I would like to add my 2 cents in here, in fact, I've often thought about starting a thread in the Jury Room.

My grandson will be 15 in February, and after years of all sorts of "diagnosis'", he was just diagnosed with "High Functioning Autism." Aspergers and HFA probably go hand in hand and are on the AUTISM SPECTRUM along with Pervasive Developmental Disorder and a couple of other ones. They ARE Autism, but not the kind of Autism that I grew up to know about. He is high functioning because he is normal in many ways. He is a very loving and empathetic kid, and desires to just "fit-in" with the other kids his own age. These kids are "bullied" and taken advantage of because they take things literally. You have to explain to them what you mean because they do take things so literally. I like to joke around, and now I have to be careful not to hurt his feelings. He like his space and prefers to be alone most of the time, but then he would love to have a close friend. They observe and copy phrases, things they see on TV, things they hear...they mimic. Actually, they do best when they have a script to follow. That's why he does so well in Drama. He has been in three school plays, and all of the kids have accepted him and he feels like he finally belong. He told me one night after helping to strike the set and having the cast party, that he was so happy and he finally felt like a teenager. I just cried out of joy for him. My daughter is trying to keep his interests up with Drama and his Drama Instructor loves him and has really helped him, too.

I am going to start a thread in the Jury Room tomorrow on this. It needs to be caught early and if we knew then what we know now, he could have been helped a lot earlier.
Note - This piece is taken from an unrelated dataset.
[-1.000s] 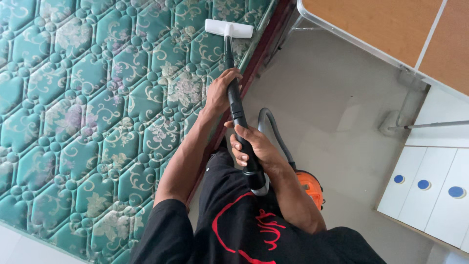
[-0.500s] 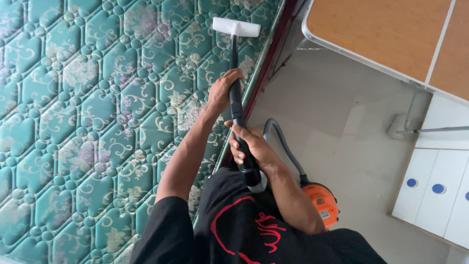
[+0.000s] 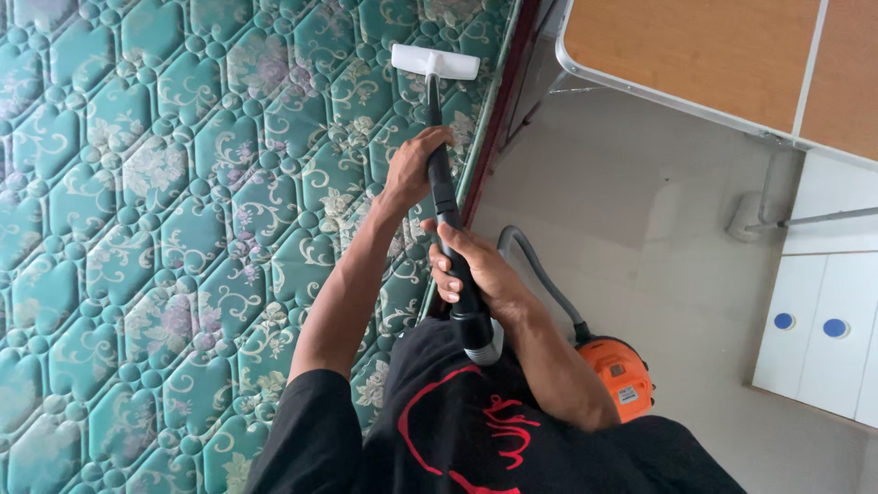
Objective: The person vacuums a mattress with a hand-held vacuum head attachment, moving the head in overlapping strokes across the quilted surface of the bed.
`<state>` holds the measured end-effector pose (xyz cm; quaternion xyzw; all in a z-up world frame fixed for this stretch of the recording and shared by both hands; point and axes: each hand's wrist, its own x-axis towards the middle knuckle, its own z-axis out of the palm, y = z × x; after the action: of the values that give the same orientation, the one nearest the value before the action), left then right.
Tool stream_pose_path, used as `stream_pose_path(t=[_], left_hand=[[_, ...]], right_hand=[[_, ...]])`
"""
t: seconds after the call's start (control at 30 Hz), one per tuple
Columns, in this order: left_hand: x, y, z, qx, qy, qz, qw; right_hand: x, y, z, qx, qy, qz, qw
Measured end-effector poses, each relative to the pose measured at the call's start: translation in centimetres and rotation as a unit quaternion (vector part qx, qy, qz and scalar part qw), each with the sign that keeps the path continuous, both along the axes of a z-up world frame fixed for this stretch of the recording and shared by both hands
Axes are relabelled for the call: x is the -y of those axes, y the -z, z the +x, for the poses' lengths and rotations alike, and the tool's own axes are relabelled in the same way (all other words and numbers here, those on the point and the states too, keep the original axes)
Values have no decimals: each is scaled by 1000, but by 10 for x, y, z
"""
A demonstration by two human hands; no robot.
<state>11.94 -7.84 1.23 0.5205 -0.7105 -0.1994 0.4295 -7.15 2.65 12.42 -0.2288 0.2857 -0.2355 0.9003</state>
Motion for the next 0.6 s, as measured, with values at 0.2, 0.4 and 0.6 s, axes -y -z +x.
stream_pose_path(t=[0.2,0.4,0.6], left_hand=[[-16,-25,-2,-14,19,-2,1000],[-16,-31,-6,-5,8,12,1000],[-6,-28,1,-19,31,4,999]], right_hand=[[-13,-16,-1,33,12,15,999],[-16,-19,-2,64,22,2,998],[-10,-15,8,39,41,20,998]])
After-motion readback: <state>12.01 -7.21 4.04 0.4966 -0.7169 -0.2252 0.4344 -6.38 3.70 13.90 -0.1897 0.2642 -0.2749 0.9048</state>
There are parents out there who need to be aware of the signs.

I am certainly not an expert by any means, bt I've learned so much through all of this.

Nikki B. was probably tormented by all sorts of things. In fact, she may have had more "undiagnosed" problems in addition to Autism eg. Manic Depression, etc. A lot of these diseases get so mished-mashed together.

There has been a lot of progress made in these mental problem areas. The doctors aren't exactly sure if it is biological, but it appears to be.

Hope to see you in the Jury Room soon.